• _Assignment_: The data are to be restated in full, exactly as presented.

• _Dataset content_:
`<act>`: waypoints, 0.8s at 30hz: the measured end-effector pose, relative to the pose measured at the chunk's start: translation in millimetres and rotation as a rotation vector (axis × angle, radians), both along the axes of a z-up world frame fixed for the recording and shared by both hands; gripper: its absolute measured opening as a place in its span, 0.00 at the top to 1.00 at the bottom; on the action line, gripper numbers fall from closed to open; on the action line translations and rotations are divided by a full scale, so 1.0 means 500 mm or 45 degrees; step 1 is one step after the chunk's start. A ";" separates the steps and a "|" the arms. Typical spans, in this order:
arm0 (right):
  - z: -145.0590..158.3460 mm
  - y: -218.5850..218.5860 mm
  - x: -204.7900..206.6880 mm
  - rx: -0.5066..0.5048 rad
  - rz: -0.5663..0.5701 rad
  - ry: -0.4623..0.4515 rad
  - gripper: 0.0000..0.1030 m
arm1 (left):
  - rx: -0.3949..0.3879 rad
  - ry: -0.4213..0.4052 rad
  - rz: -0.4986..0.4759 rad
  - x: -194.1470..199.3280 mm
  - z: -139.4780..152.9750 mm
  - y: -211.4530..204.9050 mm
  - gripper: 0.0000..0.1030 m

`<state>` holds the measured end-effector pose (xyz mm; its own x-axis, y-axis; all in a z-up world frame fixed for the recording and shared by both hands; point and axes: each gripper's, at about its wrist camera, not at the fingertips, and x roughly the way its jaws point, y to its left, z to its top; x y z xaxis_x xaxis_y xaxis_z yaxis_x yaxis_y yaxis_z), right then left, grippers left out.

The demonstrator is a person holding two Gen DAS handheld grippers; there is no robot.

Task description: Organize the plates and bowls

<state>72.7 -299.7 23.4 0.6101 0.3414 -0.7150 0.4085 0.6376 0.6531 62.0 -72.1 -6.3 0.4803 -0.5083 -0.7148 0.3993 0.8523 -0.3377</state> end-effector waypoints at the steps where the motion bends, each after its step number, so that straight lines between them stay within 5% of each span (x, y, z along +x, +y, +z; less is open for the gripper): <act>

• _Exercise solution_:
`<act>`: waypoints, 0.8s at 30hz: the measured end-effector pose, relative to the pose measured at the chunk's start: translation in millimetres and rotation as a rotation vector (axis × angle, radians), both along the axes of a z-up world frame fixed for the recording and shared by both hands; gripper: its absolute measured opening as a place in its span, 0.00 at the top to 1.00 at the bottom; on the action line, gripper numbers fall from closed to open; on the action line translations and rotations are divided by a full scale, so 1.0 means 500 mm or 45 degrees; step 1 is one step after the chunk's start. A ";" separates the steps and a "|" the arms. Typical spans, in this order:
arm0 (right):
  - z: -145.0590..158.3460 mm
  - y: -218.5850..218.5860 mm
  - x: -204.7900..206.6880 mm
  - rx: -0.5066..0.5048 rad
  - rz: -0.5663..0.5701 rad
  - ry: -0.4623..0.4515 rad
  - gripper: 0.0000..0.1030 m
arm1 (left):
  - rx: -0.3949..0.3879 rad
  - ry: -0.4213..0.4052 rad
  - rz: -0.4986..0.4759 rad
  - x: -194.1470..199.3280 mm
  - z: -139.4780..152.9750 mm
  - y: -211.4530..204.9050 mm
  - gripper: 0.0000..0.1030 m

`<state>` holds the measured end-effector pose (xyz mm; its own x-axis, y-axis; all in a z-up world frame fixed for the recording and shared by both hands; point and axes: each gripper's, at about its wrist camera, not at the fingertips, and x roughly the way its jaws point, y to its left, z to its top; x y z xaxis_x xaxis_y xaxis_z yaxis_x yaxis_y yaxis_z), right then left, grippers left out.

The demonstrator is a person holding two Gen DAS handheld grippers; there is no robot.

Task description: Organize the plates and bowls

<state>72.7 -299.7 23.4 0.6101 0.3414 -0.7150 0.4085 0.6376 0.6531 62.0 -72.1 -6.3 0.4803 -0.5083 -0.7148 0.3993 0.8523 -0.3377</state> end-effector waypoints at the steps where the motion bends, each after its step number, so that straight lines between them stay within 5% of each span (x, y, z along +x, +y, +z; less is open for the gripper): <act>

The exercise is now complete.